A/N: This little plot bunny came to me this afternoon practically begging to be written down, and after a thorough series of tests to confirm that it wasn't a demon in disguise (as anything so cute can easily hide some malevolent purpose), the little furry bugger has been confirmed to be 100% cuddly lapin, as the French might call it.

A bit of extra inspiration from class today helped get this thing in gear (my borrowed computer for the day turned out to be #13, and then my teacher, who was drawing a diagram on the board to explain our latest textbook, somehow managed to criss-cross the thing enough to create an upside-down pentagram, looked up at the board, and then shouted "Oh look, I summoned Satan!". We then proceeded to somehow draw the laws of physics into the discussion when talking about the various guises used by the assigned book's characters, and somehow this led to the conclusion that, since a straight line technically isn't possible, not only is nothing (people included) able to be completely straight in all things, but furthermore, that the universe had lots of curves (the boy who stated this was then told by the teacher to go date the universe, then).
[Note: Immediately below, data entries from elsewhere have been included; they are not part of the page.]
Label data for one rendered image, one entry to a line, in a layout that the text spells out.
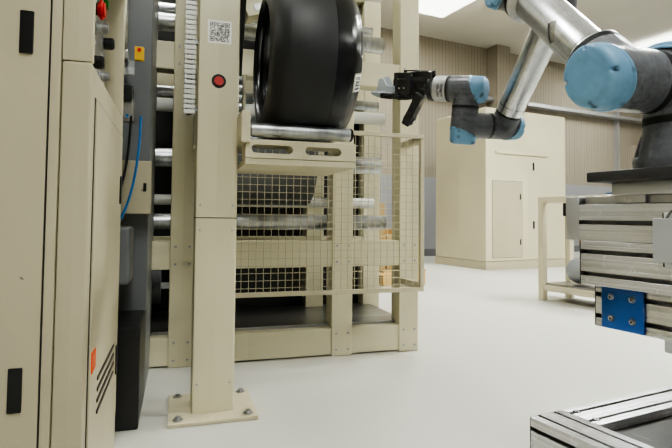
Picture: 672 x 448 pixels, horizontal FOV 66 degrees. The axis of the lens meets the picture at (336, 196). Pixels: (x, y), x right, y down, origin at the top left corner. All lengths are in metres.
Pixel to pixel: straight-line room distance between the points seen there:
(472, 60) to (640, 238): 8.69
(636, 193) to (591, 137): 10.55
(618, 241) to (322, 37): 1.00
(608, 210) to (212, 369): 1.22
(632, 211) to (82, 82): 1.04
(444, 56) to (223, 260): 7.92
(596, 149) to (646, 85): 10.70
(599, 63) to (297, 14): 0.94
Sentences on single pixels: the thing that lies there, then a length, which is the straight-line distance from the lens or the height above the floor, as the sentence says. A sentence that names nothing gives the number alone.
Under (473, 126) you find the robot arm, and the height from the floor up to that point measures 0.88.
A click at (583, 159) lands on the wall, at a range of 11.42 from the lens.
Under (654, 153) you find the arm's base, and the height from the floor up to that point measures 0.75.
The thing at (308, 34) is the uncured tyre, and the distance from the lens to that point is 1.64.
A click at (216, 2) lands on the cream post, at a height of 1.32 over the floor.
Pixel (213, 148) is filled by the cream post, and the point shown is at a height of 0.84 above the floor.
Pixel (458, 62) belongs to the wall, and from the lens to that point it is 9.48.
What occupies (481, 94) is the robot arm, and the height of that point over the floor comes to 0.97.
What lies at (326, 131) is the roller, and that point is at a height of 0.90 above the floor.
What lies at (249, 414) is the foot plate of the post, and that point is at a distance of 1.77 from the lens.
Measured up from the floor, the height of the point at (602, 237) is 0.59.
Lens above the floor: 0.63
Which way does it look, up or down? 2 degrees up
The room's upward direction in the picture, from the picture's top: 1 degrees clockwise
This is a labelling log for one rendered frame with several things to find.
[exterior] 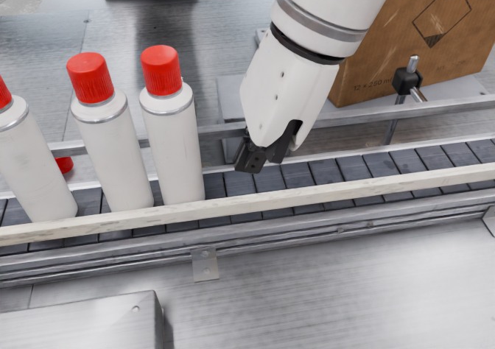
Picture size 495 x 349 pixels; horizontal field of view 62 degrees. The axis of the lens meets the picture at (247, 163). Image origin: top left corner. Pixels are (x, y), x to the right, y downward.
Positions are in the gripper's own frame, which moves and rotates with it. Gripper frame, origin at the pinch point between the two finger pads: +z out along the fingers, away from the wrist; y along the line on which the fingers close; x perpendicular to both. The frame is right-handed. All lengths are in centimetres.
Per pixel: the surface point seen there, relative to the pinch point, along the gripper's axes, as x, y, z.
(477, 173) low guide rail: 26.5, 4.3, -6.1
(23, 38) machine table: -33, -54, 24
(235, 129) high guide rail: -1.8, -3.0, -1.0
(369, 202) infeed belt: 15.5, 4.0, 1.3
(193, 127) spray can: -7.9, 1.1, -3.8
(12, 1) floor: -79, -264, 130
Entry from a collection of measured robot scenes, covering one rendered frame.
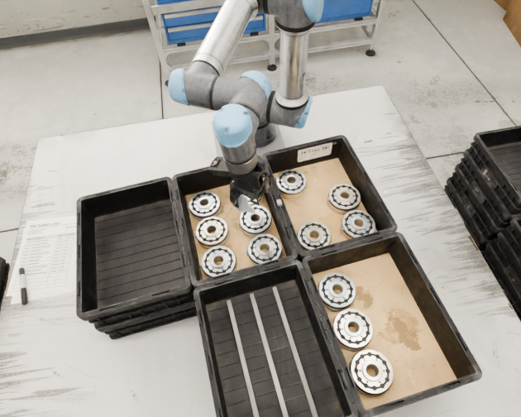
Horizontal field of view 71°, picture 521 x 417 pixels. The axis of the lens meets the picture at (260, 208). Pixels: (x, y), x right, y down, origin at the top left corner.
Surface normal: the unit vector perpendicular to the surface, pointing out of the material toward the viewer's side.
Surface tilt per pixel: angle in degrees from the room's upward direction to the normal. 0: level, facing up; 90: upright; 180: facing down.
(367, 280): 0
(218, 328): 0
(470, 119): 0
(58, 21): 90
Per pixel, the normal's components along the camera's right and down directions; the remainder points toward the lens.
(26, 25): 0.18, 0.81
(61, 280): -0.04, -0.56
Finally, as life, death, and morals were discussed, a quarter of the class shouted "Ghostbusters!" to answer a question of who to call in times of crisis, and all my mind could think of was that the Ghostbusters had no rock salt to help...although crossing the streams might do instead.).
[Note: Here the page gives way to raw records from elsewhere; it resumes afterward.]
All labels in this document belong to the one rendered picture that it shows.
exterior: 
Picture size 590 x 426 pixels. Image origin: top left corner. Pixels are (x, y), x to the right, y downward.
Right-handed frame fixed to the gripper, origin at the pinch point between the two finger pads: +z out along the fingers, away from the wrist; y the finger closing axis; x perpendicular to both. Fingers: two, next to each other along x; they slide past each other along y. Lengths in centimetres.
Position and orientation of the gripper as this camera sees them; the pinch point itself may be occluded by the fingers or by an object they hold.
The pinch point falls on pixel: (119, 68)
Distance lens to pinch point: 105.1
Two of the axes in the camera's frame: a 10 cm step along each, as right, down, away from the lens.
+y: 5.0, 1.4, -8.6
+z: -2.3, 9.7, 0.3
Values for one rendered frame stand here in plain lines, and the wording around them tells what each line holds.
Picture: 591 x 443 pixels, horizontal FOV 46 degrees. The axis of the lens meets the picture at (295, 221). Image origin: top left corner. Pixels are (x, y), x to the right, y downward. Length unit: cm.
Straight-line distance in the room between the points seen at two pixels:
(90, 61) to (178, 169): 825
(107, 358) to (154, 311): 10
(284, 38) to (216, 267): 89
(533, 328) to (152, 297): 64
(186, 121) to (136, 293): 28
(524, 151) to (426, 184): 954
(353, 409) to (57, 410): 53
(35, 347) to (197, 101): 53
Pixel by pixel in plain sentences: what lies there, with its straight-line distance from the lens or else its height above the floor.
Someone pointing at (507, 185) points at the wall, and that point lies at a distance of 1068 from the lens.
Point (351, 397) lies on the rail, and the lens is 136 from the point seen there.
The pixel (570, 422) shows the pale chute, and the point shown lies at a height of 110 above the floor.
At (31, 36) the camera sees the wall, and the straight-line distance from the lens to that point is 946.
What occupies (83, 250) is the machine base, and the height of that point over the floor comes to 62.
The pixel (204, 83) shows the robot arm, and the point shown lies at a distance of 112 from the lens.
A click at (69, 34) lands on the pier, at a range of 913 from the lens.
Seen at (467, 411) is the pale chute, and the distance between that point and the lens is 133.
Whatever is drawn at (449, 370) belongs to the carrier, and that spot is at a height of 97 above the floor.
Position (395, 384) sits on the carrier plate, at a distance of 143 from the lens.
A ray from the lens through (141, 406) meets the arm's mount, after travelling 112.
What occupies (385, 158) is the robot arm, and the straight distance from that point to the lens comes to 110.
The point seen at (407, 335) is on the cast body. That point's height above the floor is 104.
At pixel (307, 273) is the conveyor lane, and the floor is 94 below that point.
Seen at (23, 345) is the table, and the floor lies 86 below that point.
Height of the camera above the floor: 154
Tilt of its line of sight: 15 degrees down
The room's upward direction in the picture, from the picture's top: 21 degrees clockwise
DISCLAIMER: I do not own the Supernatural series, or anything affiliated with it, save for an emergency bottle of salt for the potential apocalypse, my share of my family's somewhat rampant varying degrees of ESP, and a silver pocketknife from my grandmother. As I have only officially started watching Supernatural as of last month, please, for the love of all that is holy and pie-related, do not douse me in holy oil and light me up with matches for (unintentional) mistakes or OOC moments, as I am, unfortunately, not flame-retardant. I also do not own either of the bands mentioned.
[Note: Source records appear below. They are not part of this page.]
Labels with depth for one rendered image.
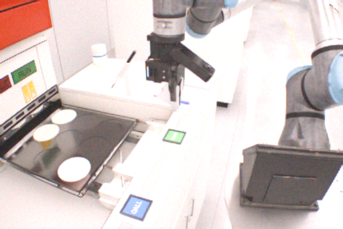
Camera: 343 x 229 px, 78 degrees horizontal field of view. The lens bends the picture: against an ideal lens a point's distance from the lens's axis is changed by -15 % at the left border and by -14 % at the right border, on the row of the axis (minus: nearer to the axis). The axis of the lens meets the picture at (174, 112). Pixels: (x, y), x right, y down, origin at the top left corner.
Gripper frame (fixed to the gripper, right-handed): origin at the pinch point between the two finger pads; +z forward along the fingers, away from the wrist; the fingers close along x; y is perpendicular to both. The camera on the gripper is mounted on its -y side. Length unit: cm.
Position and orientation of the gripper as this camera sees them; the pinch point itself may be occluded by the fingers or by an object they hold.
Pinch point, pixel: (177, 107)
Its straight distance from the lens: 66.6
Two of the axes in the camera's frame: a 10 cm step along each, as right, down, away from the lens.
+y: -9.5, -1.7, 2.6
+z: 0.0, 8.3, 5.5
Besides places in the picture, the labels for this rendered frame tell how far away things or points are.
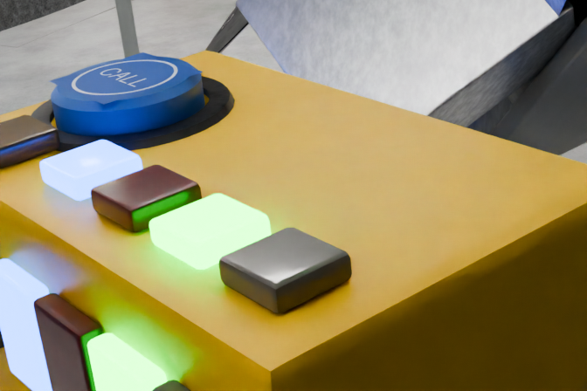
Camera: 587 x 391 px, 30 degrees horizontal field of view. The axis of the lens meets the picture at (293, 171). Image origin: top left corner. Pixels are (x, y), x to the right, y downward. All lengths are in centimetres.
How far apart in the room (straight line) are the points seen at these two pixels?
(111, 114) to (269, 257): 9
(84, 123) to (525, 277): 12
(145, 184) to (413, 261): 6
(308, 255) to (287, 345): 2
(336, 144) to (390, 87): 36
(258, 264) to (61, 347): 6
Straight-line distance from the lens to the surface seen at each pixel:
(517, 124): 71
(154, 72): 29
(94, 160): 25
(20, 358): 27
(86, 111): 28
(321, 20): 64
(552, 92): 69
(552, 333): 23
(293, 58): 64
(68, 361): 24
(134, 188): 23
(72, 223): 24
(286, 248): 20
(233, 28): 80
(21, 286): 25
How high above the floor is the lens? 117
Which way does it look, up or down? 23 degrees down
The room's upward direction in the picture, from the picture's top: 6 degrees counter-clockwise
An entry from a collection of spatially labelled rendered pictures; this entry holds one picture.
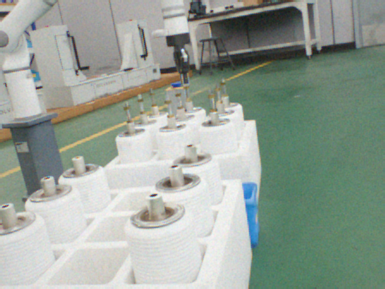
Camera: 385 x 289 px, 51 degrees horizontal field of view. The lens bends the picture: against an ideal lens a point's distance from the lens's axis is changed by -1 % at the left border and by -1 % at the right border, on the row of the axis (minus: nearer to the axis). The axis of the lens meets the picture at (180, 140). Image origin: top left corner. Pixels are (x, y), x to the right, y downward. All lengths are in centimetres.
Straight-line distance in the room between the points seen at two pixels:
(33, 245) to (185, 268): 23
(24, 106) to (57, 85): 238
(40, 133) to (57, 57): 235
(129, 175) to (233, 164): 28
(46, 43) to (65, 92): 46
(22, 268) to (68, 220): 13
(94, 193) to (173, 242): 33
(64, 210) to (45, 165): 81
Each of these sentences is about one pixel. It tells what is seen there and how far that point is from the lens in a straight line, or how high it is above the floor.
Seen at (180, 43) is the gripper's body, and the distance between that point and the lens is 126.
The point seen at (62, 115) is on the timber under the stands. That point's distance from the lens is 357.
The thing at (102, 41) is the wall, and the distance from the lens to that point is 768.
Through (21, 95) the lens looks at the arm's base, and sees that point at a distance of 152.
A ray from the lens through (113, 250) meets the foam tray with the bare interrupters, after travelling 67.
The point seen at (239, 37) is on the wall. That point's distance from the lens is 634.
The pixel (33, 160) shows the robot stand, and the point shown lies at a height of 16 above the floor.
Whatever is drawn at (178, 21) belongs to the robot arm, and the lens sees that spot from 127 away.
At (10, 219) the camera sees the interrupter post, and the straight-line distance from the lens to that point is 66.
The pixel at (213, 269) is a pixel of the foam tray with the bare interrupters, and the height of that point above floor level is 18.
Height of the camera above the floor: 47
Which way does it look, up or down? 14 degrees down
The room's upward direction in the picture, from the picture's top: 10 degrees counter-clockwise
WARNING: Foul language, mention of violence, and of course, all the things that go bump in the night...and the adorable enigma that is Castiel (Everytime he shows up, the urge to reach into the screen and give him a warm blanket and a slice of fresh pie is overpowering. It must be the eyes.). Also, consider this a bit of an AU, since Pastor Jim is still alive in this speck of the universe.


It was a Thursday, as it turned out, and, as usual, the Winchesters were in their fair share (and possibly a smidgen more than is deserved) of ungodly bad luck.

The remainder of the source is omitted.